[Records from a data collection]

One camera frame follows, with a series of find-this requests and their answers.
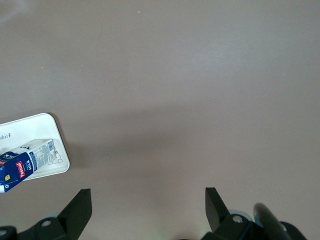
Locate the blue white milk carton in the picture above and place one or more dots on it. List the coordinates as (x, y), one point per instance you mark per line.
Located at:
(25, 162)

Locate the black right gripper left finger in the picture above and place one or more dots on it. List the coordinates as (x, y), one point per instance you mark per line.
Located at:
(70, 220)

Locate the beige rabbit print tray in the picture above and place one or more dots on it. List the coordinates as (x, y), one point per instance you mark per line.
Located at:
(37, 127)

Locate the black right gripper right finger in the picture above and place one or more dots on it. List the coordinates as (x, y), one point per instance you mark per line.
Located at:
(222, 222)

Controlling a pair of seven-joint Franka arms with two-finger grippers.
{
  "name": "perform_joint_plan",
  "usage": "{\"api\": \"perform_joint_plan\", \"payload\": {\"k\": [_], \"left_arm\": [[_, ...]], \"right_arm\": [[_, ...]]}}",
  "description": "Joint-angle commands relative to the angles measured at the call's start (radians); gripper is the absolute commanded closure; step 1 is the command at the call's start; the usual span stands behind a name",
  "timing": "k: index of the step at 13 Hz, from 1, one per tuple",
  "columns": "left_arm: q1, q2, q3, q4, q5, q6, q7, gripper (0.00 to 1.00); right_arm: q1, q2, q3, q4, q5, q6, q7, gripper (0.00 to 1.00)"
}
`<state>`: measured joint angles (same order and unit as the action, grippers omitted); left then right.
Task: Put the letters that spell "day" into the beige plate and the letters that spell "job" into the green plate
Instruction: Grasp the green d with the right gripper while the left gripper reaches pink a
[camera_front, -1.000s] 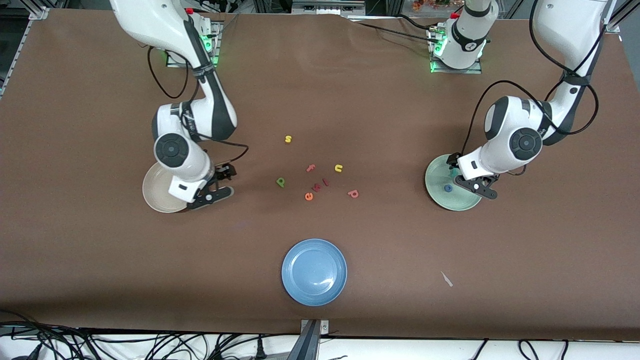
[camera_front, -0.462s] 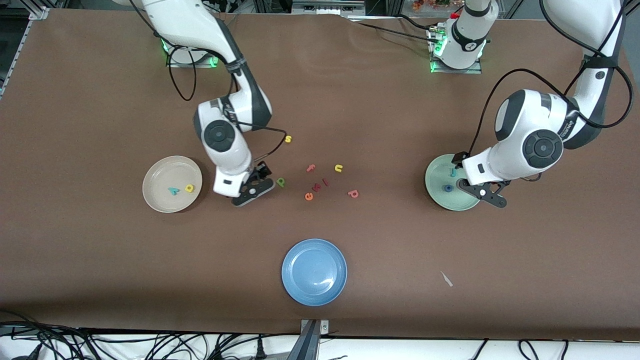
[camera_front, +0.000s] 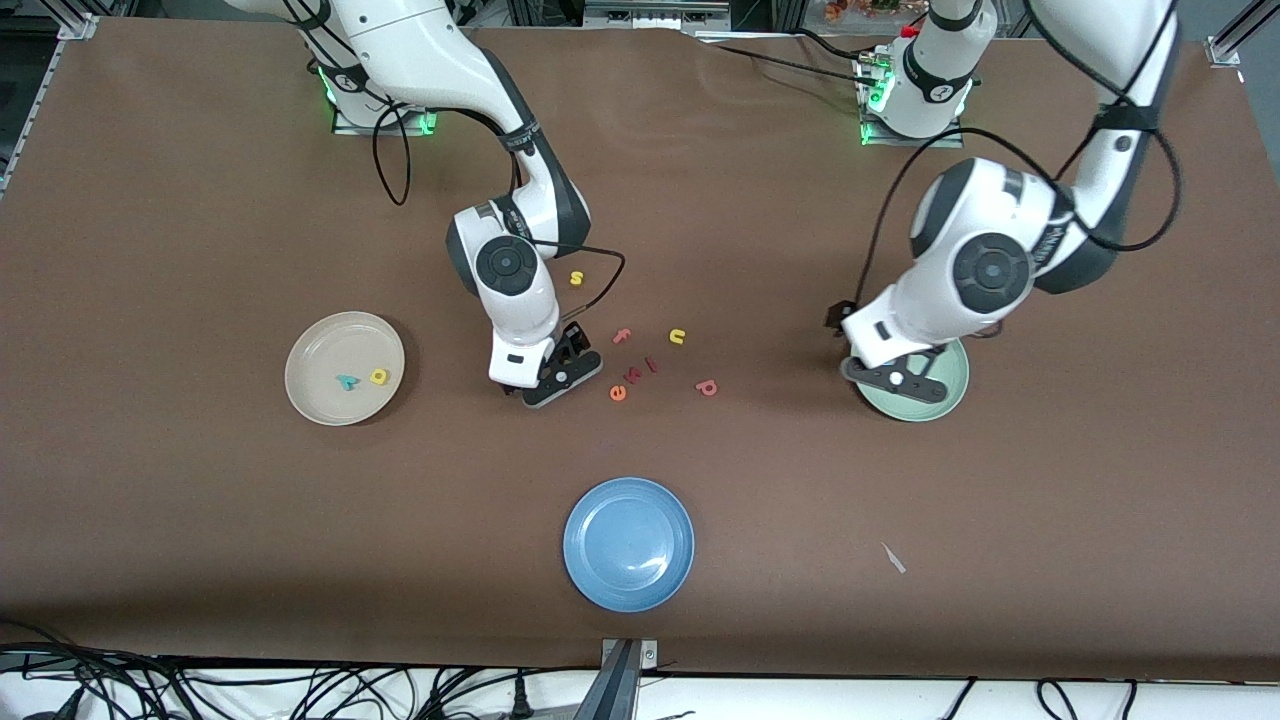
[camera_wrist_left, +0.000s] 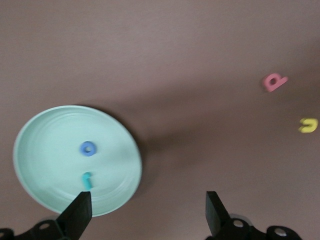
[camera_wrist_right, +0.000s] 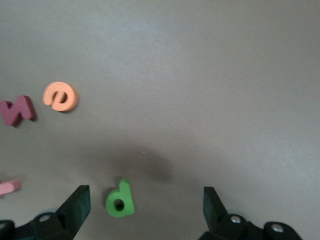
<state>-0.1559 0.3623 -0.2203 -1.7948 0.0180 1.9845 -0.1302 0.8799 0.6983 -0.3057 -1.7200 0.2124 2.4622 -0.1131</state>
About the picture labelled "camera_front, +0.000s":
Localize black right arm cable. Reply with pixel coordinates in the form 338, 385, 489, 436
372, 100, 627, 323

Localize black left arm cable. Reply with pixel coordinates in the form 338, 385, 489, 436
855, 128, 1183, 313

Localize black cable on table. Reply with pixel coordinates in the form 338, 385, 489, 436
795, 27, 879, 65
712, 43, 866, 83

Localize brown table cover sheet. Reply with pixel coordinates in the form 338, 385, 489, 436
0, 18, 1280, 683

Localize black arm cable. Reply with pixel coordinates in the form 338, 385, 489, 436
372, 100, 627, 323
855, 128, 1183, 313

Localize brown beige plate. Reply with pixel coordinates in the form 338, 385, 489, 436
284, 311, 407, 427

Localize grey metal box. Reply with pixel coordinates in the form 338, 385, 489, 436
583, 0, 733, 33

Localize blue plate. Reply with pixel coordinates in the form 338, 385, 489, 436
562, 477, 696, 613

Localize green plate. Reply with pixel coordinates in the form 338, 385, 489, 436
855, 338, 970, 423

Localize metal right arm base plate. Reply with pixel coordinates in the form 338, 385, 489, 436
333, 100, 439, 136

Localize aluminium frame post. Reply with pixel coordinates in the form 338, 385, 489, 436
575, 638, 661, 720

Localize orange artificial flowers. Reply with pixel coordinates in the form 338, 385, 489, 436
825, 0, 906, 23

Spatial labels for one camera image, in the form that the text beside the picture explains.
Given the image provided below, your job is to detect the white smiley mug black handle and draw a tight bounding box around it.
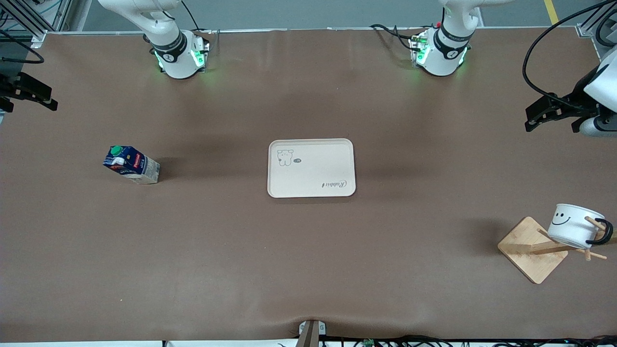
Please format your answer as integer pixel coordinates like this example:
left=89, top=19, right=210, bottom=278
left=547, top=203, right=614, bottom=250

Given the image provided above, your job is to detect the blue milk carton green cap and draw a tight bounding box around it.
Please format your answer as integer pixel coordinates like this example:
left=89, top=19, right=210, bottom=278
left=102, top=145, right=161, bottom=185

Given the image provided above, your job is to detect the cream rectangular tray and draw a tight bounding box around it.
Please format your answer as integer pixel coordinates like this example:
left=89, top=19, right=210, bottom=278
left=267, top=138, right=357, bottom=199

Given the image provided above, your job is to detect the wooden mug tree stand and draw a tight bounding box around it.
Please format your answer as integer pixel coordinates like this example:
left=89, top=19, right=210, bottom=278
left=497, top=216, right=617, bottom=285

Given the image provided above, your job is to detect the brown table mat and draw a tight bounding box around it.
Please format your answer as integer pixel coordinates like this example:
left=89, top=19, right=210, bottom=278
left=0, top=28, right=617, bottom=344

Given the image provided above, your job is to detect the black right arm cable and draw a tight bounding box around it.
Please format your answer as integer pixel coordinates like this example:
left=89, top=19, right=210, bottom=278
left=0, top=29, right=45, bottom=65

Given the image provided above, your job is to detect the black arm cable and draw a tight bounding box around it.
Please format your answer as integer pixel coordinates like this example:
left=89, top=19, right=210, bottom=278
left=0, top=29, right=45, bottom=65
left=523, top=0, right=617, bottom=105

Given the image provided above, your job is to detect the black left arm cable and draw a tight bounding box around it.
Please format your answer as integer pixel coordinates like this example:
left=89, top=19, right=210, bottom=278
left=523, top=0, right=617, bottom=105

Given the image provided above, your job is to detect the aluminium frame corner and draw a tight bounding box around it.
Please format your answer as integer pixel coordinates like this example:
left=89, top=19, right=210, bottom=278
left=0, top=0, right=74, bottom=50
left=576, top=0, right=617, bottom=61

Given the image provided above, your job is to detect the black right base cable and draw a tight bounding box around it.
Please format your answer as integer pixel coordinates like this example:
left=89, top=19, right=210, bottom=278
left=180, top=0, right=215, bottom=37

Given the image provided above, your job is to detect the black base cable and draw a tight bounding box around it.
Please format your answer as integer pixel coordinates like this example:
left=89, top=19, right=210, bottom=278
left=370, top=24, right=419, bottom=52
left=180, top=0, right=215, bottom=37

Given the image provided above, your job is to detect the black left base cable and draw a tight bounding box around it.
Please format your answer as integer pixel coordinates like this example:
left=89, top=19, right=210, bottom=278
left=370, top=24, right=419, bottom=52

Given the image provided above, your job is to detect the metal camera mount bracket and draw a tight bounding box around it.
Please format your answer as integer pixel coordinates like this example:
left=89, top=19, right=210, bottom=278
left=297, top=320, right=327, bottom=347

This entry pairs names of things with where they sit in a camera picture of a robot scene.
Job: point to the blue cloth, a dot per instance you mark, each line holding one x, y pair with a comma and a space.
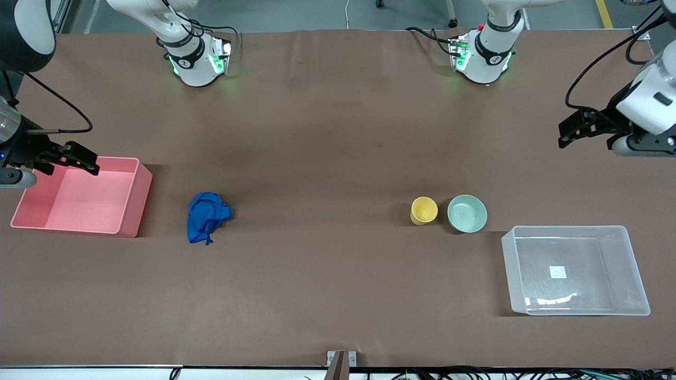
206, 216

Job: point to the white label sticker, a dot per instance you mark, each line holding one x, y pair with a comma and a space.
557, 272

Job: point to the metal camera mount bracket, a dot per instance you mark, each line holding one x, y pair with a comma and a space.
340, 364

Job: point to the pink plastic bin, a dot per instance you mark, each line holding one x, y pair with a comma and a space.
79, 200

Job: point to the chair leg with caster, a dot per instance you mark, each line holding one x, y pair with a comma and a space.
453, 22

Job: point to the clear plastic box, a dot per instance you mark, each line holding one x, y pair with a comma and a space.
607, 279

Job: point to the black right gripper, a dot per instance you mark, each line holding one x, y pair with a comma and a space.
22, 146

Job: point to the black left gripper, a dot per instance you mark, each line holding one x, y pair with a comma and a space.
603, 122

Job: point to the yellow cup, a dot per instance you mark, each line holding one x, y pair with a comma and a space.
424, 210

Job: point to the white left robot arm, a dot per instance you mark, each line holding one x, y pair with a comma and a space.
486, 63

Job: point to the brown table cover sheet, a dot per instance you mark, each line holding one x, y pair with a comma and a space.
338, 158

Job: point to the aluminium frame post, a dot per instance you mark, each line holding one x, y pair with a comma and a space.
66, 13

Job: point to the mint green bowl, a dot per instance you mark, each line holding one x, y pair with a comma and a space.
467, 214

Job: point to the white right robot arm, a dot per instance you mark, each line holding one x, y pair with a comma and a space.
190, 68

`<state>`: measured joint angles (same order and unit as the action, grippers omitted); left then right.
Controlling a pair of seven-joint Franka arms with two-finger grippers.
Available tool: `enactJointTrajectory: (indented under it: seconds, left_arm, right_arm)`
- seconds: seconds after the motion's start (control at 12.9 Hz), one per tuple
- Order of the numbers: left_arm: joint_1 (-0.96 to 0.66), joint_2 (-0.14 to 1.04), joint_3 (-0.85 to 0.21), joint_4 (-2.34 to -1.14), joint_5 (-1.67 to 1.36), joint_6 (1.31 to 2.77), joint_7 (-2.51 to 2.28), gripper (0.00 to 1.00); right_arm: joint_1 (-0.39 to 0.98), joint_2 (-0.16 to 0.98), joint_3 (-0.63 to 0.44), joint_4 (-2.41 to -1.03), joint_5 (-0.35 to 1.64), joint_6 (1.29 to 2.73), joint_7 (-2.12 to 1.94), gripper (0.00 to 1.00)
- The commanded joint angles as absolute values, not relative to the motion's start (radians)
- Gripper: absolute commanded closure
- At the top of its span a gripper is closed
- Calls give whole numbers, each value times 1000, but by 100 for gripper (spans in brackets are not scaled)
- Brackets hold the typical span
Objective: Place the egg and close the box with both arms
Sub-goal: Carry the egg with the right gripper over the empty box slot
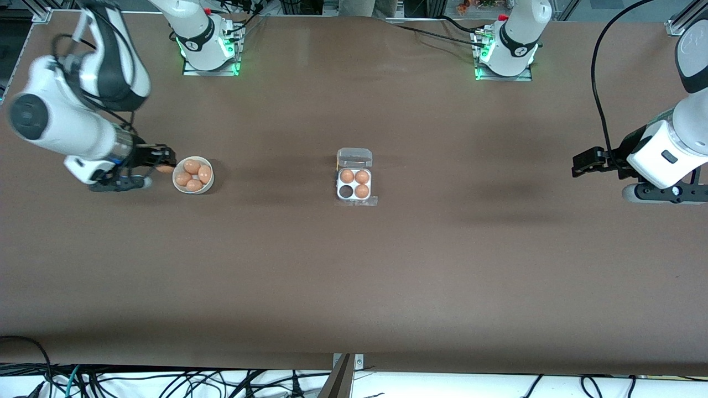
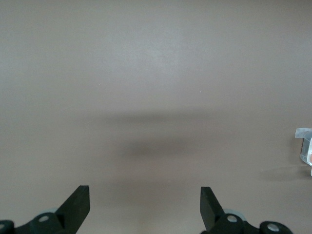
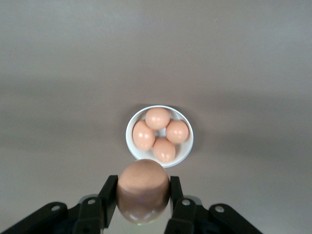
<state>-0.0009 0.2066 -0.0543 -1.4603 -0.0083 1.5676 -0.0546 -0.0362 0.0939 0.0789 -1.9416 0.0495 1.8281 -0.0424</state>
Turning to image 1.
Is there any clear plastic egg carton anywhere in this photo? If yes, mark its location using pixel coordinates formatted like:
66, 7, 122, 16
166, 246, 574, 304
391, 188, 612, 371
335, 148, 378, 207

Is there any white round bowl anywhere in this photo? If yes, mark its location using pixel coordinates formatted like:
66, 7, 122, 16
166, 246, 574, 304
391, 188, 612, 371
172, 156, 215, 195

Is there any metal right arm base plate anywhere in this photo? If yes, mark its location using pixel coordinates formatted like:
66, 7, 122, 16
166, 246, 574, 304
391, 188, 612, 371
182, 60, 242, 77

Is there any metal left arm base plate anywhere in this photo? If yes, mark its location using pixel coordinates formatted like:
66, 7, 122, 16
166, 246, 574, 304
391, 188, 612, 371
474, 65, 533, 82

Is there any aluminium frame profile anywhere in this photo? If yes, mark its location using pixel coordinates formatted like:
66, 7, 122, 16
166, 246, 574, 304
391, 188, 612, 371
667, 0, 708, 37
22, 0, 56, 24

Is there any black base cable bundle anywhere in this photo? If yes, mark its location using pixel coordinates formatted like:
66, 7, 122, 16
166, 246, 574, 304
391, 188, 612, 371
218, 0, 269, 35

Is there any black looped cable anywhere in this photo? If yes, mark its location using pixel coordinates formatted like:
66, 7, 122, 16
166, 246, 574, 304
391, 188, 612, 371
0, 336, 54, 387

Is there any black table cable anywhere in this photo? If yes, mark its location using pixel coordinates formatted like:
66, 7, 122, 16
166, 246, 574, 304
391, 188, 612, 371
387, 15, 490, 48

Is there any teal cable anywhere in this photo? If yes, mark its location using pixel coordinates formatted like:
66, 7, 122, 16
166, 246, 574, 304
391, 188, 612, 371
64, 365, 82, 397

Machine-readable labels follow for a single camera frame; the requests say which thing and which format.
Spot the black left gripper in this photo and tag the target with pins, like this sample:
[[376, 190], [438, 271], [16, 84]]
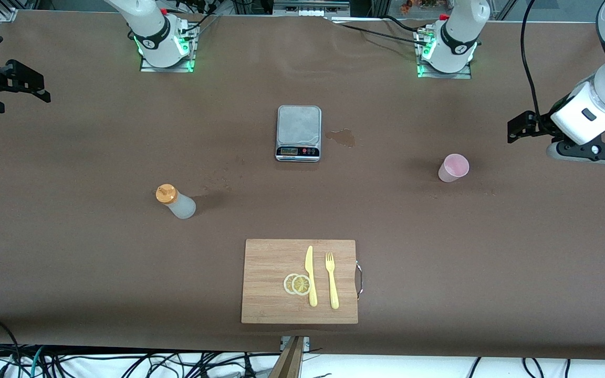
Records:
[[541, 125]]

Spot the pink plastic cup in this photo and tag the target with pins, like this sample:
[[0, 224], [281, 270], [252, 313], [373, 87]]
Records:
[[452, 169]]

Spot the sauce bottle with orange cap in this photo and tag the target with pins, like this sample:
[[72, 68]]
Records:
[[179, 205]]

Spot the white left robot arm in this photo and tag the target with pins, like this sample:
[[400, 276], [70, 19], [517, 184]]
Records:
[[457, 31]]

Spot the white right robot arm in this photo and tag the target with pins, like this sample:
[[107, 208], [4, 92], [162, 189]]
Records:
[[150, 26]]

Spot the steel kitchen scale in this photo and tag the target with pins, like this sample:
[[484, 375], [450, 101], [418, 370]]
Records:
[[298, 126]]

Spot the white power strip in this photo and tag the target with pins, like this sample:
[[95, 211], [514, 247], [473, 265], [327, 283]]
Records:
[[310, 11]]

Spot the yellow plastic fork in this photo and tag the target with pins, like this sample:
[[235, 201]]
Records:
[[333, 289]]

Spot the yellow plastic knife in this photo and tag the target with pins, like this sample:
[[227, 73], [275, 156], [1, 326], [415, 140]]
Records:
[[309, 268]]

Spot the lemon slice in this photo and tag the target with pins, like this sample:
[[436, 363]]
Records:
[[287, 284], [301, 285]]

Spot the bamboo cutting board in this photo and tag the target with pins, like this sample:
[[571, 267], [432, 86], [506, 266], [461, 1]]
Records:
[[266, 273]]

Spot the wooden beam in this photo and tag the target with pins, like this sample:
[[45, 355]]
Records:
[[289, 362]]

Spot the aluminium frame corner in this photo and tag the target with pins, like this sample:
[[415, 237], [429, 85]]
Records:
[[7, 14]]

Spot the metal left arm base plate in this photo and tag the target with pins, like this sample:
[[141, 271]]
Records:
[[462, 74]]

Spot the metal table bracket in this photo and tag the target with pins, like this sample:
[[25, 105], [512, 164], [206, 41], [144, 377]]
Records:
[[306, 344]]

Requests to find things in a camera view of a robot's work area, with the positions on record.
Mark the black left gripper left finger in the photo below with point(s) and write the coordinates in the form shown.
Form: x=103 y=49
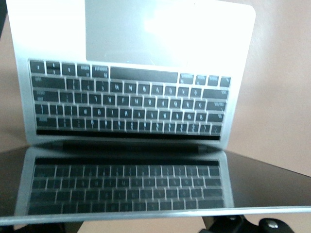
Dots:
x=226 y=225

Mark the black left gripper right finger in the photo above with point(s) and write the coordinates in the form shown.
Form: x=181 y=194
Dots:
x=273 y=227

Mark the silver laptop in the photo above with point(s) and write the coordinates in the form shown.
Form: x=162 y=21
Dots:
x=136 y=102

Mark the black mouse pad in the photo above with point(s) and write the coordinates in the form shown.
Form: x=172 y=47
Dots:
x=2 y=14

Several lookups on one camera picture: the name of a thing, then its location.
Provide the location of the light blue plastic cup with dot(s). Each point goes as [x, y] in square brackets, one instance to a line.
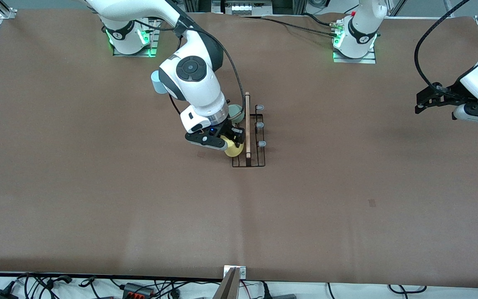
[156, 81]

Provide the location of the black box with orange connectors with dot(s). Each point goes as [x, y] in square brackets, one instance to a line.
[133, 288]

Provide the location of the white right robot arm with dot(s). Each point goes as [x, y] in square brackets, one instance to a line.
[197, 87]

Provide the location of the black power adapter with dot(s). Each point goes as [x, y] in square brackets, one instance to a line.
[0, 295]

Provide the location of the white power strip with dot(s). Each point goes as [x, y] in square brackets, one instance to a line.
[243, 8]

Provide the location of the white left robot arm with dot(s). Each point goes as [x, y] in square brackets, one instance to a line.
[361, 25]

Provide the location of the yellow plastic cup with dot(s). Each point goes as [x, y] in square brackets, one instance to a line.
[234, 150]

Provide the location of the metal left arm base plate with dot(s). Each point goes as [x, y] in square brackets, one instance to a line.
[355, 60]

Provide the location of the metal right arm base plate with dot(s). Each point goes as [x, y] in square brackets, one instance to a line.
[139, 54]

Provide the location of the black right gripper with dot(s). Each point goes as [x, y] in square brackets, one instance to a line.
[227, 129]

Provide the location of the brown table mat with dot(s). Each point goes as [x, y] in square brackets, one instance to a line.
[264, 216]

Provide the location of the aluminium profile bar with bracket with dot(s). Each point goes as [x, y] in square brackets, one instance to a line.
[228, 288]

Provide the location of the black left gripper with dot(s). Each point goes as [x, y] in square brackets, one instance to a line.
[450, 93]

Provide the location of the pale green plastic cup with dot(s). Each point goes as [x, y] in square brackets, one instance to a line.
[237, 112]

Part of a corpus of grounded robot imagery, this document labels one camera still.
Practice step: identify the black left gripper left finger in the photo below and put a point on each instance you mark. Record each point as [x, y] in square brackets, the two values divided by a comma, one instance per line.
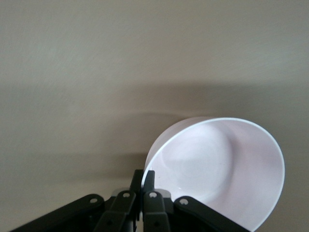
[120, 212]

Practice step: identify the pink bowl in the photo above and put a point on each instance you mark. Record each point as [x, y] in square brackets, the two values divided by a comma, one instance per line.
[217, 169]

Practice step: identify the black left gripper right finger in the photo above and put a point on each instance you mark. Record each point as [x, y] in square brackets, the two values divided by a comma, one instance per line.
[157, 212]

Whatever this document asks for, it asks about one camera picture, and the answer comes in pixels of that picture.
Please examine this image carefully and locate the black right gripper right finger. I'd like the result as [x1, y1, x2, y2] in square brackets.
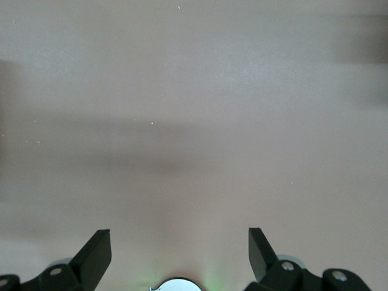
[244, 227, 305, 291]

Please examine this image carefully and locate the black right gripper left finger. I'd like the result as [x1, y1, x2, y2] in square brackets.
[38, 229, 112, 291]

What you have to do
The lines you return should be those above that contain the word "start", every one of them.

Written answer
  "description": "Joint-angle commands relative to the angles measured at the call's start (radians); gripper is the absolute commanded closure; step 1 is the command at the call's start; the usual span stands behind a name",
- seconds: seconds after the motion's start (control at 12.9 Hz), one per tuple
- The commanded joint angles as absolute values, not relative to the motion's start (radians)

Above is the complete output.